La voz de Brett, que la había seguido, sonó extrañada:

– ¿Franny?

Ella se volvió para mirarlo, y la brisa cargada de una dulce esencia de rosas hizo flotar su vestido alrededor de sus piernas.

No tuvo tiempo de darle una excusa para no bailar con él o de decir algo gracioso sobre su escaso sentido del ritmo, Brett tenía la mirada clavada en sus piernas.

Una mirada muy masculina que fue subiendo por todo su cuerpo.

Francesca sintió una oleada de calor.

De entre sus dientes salió un suave silbido mientras movía la cabeza lentamente.

– Franny, no, Francesca… ¿Qué te ha pasado? Ella no sabía qué decir.

Brett se acercó y ella retrocedió hasta que su espalda se encontró con el pedestal.

– He pensado en ti estos años -dijo él-. La niña traviesa de ojos oscuros y gesto decidido -volvió a menear la cabeza-. ¿Cómo has podido cambiar tanto?

La brisa jugaba con el vestido de Francesca y lo ajustaba más a su cuerpo.

– Te fuiste hace mucho tiempo, Brett -no podía deshacer el nudo que tenía en la garganta.

– ¿Tanto tiempo?

Ella volvió a tragar saliva.

– He tenido tiempo suficiente para crecer.

Se quedó callado un momento y después soltó una sonora carcajada.

– ¡No parece que tus hermanos lo hayan aceptado! -No -dijo ella.

– ¿Y por qué tendría que hacerlo yo?

Francesca bajó la mirada. «Porque quiero que me veas como a una mujer». Se mordió la lengua y no le dio a conocer sus sueños de adolescente.

– Francesca…

Brett se estaba acercando de nuevo y ella intentó separarse, pero uno de sus tacones se enganchó en la base del pedestal y perdió el equilibrio. El intentó sujetarla, pero Francesca, para evitar que la tocara, apoyó la mano en el pedestal.

– ¡Ay! -se había clavado la punta metálica de la aguja del reloj de sol.

– ¿Qué te ha pasado? -Brett intentó tomarle la mano, pero ella se apartó justo a tiempo.

– No es nada, sólo un pequeño corte -«y una gran vergüenza», pensó. ¿Cómo iba a considerarla una mujer si se portaba como un payaso?

– Vamos a desinfectarte esa herida.

– ¡Ni hablar! -Francesca se apartó de él y echó a andar hacia el camino principal- Escuece muchísimo. Voy al servicio a lavarme con agua.

Él la seguía de nuevo mientras ella evitaba mirarlo y caminaba apresuradamente para seguir delante.
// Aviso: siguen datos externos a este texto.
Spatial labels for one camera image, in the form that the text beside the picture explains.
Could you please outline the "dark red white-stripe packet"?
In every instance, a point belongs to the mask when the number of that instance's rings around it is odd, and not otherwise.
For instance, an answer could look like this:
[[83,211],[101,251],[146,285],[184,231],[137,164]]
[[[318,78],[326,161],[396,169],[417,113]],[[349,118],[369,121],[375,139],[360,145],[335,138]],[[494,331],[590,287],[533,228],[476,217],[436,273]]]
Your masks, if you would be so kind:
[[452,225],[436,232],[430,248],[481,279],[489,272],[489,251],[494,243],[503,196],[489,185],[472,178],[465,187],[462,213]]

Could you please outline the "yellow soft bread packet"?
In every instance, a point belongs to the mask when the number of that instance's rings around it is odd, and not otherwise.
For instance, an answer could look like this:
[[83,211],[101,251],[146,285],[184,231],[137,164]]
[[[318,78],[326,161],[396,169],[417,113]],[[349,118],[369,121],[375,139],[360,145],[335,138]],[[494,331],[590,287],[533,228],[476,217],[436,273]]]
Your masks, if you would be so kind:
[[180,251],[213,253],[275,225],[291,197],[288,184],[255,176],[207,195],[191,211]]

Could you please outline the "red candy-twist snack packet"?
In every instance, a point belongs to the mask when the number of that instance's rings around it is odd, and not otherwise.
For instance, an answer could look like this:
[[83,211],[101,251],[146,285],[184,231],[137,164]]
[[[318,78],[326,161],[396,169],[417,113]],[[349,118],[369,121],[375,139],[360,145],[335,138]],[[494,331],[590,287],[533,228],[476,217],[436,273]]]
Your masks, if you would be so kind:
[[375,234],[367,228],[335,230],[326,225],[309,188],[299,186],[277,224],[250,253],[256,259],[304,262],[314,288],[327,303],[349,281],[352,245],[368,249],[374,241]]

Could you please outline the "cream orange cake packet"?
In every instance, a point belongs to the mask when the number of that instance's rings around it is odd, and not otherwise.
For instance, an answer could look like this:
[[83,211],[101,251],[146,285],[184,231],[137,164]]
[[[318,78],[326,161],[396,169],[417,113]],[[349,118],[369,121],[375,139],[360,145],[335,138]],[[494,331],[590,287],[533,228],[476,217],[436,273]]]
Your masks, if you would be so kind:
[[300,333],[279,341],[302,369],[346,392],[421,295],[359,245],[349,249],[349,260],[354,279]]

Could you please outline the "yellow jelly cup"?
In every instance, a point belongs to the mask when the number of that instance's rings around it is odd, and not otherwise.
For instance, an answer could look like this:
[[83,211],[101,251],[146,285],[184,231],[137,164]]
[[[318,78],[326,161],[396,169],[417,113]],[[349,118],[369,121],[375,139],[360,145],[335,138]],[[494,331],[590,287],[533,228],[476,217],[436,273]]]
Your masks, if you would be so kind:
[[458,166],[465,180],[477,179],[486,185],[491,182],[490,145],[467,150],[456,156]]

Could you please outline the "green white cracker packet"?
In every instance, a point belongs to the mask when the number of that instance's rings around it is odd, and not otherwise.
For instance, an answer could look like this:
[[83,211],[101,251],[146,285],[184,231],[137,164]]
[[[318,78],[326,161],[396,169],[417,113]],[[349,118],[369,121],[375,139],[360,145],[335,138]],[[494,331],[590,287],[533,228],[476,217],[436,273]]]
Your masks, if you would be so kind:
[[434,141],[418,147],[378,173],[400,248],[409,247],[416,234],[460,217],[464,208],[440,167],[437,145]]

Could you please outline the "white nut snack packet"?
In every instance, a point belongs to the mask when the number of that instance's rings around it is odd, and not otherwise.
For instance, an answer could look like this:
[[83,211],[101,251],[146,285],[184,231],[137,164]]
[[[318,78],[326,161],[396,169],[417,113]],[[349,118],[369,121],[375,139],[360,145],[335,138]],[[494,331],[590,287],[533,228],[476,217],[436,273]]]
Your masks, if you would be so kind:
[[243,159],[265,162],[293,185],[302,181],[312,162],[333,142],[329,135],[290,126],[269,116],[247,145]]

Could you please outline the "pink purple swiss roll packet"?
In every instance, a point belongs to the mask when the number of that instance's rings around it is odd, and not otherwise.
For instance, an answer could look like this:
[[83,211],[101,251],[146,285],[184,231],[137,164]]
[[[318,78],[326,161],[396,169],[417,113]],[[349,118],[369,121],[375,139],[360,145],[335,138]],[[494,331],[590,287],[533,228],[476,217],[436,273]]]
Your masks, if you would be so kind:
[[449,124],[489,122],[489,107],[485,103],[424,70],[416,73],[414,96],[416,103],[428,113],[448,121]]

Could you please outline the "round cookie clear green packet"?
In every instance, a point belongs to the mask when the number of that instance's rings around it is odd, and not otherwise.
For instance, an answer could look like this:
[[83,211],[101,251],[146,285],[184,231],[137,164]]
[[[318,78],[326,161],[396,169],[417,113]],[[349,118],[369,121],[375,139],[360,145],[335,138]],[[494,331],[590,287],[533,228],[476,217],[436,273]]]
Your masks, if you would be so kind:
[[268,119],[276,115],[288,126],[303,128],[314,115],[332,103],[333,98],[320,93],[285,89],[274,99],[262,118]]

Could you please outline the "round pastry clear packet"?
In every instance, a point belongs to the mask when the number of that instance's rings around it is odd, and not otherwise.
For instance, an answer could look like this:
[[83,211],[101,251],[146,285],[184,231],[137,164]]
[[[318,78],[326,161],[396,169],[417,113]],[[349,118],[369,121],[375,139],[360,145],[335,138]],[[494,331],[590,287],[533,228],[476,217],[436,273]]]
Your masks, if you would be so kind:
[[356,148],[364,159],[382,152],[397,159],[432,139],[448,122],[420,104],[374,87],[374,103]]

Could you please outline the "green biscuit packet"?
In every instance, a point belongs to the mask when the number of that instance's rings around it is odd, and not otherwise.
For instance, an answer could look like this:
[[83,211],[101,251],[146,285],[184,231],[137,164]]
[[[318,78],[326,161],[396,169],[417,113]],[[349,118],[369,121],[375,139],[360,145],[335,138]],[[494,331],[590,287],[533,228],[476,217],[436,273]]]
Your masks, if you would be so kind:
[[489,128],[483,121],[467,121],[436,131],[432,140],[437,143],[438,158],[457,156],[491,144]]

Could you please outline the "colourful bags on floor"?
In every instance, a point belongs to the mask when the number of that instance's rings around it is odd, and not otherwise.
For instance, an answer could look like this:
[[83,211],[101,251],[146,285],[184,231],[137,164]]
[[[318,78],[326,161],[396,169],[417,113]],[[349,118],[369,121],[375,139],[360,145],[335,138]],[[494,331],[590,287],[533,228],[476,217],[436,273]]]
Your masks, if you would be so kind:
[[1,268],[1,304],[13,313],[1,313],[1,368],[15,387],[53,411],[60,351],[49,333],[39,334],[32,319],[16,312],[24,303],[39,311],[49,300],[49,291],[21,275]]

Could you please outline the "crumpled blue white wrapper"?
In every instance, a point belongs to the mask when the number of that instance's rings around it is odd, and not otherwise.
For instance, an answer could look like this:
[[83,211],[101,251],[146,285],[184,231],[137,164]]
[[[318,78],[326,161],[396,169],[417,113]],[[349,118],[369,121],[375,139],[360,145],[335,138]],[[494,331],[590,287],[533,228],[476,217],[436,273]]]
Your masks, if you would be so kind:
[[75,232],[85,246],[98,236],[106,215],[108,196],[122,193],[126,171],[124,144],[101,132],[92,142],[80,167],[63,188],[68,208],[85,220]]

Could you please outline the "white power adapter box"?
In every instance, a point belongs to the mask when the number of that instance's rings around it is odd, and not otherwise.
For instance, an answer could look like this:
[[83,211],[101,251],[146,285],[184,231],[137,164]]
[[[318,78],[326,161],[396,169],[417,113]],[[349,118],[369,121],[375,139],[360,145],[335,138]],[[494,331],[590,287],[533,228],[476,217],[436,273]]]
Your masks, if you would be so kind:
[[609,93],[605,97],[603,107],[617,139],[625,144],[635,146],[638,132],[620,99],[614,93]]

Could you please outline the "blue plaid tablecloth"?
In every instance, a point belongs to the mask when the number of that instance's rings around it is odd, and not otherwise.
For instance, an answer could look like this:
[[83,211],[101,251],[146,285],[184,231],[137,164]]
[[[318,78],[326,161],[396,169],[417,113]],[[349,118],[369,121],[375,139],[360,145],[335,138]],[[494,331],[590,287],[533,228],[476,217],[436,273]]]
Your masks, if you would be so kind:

Su voz la detuvo frente a la puerta del servicio de mujeres.

– Francesca -dijo él.

– ¿Sí? -ella se dio la vuelta lentamente.

Allí también había árboles decorados con bombillitas, que rodeaban con su luz a Brett mientras la sonreía.

– Te has convertido en una mujer preciosa -dijo el.

Francesca creyó que las piernas iban a fallarle y sintió su corazón palpitar a mil por hora. También se dio cuenta de que no era necesario que Brett la tocara para hacerla subir hasta el séptimo cielo.

En el amplio patio donde tocaba la banda, Brett miraba a Francesca desde una mesa casi oculta entre la exuberante vegetación. Con una cerveza en la mano, no le quitaba ojo mientras ella bailaba en la pista.

Ella se equivocó en un paso, se rió, se apartó el brillante pelo de la cara. En la penumbra de la pista, su vestido resplandecía.

Tal y como él lo había imaginado la tarde anterior, aquel vestido mostraba su cuerpo como no lo hacían los vaqueros y las camisetas. Las curvas de Francesca eran perfectas, y su constitución recordaba a la de una gimnasta: músculos tonificados y pechos firmes.